Again, I know this letter came out of the blue but I look forward to hearing from you very soon. Sending all my love.
“We are a community of blow-ins” – Pa from the eco-village
Because of their past, the Irish have always had a strong sense of community. Coming to Ireland, I knew the people would be friendly and welcoming, but I did not expect the amount of selflessness the Irish would inhibit. During my trip, I talked to many people from all different backgrounds and one thing stood out; these people were more concerned with the bigger picture than their own personal issues. Contrary to in America, where most people are focused on getting from their own point A’s to point B’s, the Irish take pride in living simpler lives to benefit the greater good. I stayed at the eco-village in Cloughjordan the first few nights of my trip, and the people lived there without certain comforts that I take for granted back home. The eco-village strives to solve many problems of the modern world such as wasting food, energy, and water. The village used compost bins to empty uneaten food into to what would eventually be used as fertilizer for the gardens once it had decomposed. The village aimed to combat the amount spent on imported food, as “more than half the nation’s food bill goes towards imported goods” by setting up multiple tents for growing various vegetables and foods.
Why waste money on importing foods that they can grow right there in the eco-village? Not having to go out and retrieve food limits the amount of fuel emissions which also benefits the environment. The hostel, as well as the buildings housed in the village were built containing showers and faucets with a timed amount of use with them for the purpose of saving water. The act of having to continually press the buttons on these made me aware of how much water I was used to using, and made me realize that I was able to put soap of my body and then wash it off with the water, rather than having both be going at the same time. My time there may not have made a great impact on the amount of water that was saved, but overtime the amount of water saved by not having it constantly running is insurmountable.

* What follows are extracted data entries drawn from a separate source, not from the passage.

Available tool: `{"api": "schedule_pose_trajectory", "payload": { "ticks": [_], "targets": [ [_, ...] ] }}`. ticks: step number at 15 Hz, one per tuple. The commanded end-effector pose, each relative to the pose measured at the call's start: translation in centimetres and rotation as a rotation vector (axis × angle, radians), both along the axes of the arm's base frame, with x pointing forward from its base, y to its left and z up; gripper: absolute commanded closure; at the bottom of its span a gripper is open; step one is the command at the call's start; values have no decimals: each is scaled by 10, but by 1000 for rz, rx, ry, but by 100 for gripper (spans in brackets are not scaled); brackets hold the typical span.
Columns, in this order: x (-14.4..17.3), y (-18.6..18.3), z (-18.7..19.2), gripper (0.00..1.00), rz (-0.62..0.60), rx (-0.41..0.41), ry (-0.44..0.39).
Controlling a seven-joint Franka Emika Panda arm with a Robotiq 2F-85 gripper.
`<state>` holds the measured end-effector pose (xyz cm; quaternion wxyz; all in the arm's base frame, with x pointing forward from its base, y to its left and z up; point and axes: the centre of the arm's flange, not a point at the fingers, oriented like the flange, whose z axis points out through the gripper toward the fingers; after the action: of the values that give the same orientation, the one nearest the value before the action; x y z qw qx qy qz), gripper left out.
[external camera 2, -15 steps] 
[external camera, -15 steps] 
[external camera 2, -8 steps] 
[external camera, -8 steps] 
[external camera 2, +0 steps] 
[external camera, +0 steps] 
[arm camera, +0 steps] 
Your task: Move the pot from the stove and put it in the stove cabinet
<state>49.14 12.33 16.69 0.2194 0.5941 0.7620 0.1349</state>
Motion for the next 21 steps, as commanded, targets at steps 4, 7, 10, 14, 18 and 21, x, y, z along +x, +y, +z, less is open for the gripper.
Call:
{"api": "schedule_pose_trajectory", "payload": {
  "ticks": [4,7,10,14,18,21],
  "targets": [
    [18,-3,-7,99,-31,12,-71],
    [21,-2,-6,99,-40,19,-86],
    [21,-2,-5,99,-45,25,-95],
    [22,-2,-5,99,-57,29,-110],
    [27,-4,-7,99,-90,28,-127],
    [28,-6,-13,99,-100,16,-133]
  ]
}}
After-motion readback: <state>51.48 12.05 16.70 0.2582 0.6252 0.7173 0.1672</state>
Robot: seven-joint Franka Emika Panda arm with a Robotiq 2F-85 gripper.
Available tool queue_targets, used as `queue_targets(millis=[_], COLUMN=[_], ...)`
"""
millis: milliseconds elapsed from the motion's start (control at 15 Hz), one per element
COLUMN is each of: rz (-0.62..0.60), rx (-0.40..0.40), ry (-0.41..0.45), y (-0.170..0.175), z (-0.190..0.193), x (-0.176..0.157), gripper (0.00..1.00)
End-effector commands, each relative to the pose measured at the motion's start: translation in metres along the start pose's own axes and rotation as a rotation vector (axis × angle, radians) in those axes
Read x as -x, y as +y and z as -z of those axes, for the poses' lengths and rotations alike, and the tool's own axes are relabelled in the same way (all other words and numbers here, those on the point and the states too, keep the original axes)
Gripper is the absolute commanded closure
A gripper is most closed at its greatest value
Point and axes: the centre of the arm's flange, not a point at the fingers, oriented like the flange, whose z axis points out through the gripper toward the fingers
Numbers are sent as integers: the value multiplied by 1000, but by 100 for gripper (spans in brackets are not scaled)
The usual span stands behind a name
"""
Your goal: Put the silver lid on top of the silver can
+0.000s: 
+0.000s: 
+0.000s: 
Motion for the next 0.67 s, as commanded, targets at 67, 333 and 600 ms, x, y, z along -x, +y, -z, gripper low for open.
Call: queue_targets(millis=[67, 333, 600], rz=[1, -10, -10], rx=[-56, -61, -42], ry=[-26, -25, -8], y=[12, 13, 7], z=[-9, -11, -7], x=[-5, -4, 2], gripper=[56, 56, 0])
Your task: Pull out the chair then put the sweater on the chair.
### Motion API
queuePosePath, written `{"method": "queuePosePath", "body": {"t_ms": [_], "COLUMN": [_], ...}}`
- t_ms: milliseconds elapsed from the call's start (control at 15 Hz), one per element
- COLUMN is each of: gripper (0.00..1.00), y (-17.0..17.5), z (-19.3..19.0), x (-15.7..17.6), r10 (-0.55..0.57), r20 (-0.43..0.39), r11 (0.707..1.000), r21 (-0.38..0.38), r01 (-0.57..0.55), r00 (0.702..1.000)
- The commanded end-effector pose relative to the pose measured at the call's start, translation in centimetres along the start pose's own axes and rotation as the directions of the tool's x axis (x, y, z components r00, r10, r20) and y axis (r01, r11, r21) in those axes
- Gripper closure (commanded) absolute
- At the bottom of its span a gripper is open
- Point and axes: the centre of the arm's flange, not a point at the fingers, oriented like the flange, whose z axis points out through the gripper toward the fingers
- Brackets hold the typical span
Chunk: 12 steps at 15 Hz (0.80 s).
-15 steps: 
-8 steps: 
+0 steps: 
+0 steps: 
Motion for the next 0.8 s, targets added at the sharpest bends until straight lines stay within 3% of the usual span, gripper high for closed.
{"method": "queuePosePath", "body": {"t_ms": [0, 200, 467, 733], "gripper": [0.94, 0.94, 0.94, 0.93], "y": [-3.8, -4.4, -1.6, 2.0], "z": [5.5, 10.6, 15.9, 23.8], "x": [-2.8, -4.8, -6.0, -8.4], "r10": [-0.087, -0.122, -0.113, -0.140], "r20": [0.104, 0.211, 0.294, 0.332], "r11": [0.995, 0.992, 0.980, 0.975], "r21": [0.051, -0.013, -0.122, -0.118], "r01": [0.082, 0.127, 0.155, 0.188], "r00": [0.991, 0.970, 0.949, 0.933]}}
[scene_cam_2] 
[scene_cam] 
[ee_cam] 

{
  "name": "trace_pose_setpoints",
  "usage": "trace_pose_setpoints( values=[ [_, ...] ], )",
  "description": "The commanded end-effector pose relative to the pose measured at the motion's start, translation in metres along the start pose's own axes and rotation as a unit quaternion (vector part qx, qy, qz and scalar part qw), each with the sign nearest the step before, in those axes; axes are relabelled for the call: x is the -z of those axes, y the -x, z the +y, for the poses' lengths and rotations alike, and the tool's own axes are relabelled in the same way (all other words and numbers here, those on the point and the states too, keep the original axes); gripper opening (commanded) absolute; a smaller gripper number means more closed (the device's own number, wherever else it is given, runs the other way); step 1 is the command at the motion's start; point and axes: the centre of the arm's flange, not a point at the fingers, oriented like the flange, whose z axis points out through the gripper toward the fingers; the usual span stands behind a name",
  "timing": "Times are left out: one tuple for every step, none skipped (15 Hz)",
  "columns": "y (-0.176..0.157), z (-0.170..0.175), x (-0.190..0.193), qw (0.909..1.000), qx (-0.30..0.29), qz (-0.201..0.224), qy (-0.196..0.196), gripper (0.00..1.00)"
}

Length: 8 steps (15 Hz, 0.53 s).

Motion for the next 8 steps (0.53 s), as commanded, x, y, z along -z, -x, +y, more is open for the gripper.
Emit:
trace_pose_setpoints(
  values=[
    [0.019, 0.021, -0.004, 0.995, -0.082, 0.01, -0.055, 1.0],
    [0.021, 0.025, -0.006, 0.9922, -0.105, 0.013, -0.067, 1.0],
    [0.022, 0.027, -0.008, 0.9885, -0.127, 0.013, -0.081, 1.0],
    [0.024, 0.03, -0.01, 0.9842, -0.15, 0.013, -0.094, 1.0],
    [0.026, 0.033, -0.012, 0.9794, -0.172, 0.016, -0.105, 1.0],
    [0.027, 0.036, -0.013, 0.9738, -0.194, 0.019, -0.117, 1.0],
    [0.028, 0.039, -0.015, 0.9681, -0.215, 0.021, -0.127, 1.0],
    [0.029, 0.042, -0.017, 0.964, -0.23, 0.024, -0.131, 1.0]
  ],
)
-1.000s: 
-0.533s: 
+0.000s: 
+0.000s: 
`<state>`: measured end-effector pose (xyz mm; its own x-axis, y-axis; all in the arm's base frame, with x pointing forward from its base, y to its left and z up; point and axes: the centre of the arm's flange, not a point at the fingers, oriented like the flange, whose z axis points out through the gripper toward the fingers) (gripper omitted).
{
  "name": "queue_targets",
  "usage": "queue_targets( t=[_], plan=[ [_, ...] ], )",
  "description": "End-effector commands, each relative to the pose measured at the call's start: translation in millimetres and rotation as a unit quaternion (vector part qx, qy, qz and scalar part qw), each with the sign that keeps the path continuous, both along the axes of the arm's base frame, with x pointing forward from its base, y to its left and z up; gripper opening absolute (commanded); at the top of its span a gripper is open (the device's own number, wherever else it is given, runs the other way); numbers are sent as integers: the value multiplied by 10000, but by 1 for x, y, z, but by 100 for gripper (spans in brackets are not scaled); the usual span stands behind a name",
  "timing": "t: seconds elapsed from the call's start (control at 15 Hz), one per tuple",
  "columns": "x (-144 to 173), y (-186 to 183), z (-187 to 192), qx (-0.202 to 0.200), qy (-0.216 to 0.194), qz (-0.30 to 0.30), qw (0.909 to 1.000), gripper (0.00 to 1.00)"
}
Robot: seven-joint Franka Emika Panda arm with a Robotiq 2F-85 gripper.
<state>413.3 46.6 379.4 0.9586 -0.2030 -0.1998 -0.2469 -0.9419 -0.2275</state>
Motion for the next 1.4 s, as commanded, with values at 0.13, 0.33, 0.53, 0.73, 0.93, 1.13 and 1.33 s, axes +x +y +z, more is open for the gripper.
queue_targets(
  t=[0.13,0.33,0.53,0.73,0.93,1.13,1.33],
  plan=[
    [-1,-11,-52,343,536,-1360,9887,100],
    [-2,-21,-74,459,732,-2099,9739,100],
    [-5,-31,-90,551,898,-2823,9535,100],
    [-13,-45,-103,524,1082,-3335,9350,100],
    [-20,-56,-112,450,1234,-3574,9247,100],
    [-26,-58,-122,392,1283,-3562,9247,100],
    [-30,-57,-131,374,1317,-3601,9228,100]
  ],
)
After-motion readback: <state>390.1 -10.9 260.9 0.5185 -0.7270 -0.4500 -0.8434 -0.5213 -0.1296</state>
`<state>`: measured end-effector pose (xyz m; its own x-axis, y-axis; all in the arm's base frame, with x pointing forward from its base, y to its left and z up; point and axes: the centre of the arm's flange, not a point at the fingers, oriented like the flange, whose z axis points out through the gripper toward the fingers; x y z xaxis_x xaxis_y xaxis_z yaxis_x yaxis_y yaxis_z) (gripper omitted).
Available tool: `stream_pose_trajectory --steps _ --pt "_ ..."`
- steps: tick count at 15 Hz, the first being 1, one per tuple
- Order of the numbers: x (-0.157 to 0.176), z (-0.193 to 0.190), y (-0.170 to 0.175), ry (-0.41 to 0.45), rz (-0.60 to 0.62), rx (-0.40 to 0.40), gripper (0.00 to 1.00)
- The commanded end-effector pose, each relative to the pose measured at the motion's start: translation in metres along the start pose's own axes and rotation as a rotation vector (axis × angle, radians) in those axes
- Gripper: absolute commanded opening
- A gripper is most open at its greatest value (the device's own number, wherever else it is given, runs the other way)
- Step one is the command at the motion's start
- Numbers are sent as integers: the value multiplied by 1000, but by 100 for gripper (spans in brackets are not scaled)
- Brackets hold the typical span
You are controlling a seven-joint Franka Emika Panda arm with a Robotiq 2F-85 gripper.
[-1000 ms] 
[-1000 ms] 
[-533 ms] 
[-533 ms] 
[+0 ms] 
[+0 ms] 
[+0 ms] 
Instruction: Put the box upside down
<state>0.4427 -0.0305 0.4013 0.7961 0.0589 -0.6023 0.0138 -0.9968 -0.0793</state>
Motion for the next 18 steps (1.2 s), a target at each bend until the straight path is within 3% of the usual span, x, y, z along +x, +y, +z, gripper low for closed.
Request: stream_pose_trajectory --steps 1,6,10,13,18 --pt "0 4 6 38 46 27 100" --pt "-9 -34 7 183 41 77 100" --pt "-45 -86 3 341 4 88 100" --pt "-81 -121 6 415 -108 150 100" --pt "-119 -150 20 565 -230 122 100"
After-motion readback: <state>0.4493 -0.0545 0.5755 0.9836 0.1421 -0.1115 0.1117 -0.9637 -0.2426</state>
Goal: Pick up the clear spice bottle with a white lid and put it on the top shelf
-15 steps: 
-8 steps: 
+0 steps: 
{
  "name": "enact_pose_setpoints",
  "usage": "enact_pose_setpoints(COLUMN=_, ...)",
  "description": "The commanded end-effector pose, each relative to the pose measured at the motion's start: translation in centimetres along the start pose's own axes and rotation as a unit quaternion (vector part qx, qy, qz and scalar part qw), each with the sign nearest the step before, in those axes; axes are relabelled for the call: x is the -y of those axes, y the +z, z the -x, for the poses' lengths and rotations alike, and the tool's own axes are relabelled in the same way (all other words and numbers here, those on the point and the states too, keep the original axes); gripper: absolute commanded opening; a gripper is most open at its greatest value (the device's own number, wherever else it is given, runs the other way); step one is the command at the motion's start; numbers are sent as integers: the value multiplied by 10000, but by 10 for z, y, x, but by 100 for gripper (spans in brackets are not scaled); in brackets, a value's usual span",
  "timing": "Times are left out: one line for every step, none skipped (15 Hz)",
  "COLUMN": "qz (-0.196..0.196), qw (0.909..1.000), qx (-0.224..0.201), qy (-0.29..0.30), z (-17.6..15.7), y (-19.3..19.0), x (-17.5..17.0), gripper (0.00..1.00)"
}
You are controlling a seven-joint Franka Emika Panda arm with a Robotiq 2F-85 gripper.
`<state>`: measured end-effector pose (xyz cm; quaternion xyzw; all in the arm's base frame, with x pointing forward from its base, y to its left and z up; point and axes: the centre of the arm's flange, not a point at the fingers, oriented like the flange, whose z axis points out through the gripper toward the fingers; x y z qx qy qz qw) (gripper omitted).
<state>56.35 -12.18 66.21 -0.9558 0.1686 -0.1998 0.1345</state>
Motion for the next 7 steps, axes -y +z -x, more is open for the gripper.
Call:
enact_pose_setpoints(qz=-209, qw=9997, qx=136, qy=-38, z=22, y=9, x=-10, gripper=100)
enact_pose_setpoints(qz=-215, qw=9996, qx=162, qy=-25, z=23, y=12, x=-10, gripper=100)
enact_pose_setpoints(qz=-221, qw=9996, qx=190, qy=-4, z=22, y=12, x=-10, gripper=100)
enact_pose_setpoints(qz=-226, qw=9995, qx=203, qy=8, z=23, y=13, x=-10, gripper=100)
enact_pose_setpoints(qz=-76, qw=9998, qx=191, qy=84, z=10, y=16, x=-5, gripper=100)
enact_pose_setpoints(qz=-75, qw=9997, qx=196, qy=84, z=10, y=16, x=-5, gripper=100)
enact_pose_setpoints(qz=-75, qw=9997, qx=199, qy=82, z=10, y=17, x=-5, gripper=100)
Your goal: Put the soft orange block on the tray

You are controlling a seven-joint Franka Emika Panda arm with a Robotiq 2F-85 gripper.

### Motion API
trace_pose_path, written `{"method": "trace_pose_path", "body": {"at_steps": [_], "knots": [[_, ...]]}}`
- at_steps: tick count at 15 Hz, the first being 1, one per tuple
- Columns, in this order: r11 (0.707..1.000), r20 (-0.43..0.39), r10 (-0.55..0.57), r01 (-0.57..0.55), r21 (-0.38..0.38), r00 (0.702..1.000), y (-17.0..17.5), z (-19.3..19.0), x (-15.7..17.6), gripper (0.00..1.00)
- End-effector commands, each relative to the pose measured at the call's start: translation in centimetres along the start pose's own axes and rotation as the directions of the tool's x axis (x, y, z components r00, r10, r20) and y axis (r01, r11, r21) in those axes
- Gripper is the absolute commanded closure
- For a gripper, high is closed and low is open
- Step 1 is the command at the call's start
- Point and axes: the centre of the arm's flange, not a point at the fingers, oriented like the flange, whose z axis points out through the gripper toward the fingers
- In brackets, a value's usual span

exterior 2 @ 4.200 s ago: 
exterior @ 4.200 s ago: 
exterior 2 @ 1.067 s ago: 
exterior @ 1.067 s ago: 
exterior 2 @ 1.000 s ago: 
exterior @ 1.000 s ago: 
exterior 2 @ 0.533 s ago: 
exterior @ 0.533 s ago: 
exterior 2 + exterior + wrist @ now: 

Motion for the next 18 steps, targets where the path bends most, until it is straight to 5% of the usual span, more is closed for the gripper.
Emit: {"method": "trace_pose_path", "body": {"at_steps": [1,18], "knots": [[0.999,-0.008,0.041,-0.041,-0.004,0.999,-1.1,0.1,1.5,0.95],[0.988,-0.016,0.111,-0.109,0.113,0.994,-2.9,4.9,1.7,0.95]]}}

During one of the first nights in Cloughjordan, Sean, Kyle, and I visited the Railroad pub down the street from the eco-village at which we spoke with the bartender about how it was owning a pub in such a small village. He acknowledged that he would be making more money if he just decided to quit and collect unemployment, but he felt that he would be letting down the people who knew him in the village. Even though the unemployment program is much different in Ireland, that kind of sacrifice would be unheard of in America where the amount of money you make is of utmost importance. Here in Ireland how, how much you make means less to locals because they are kind-hearted people who put the group above themselves.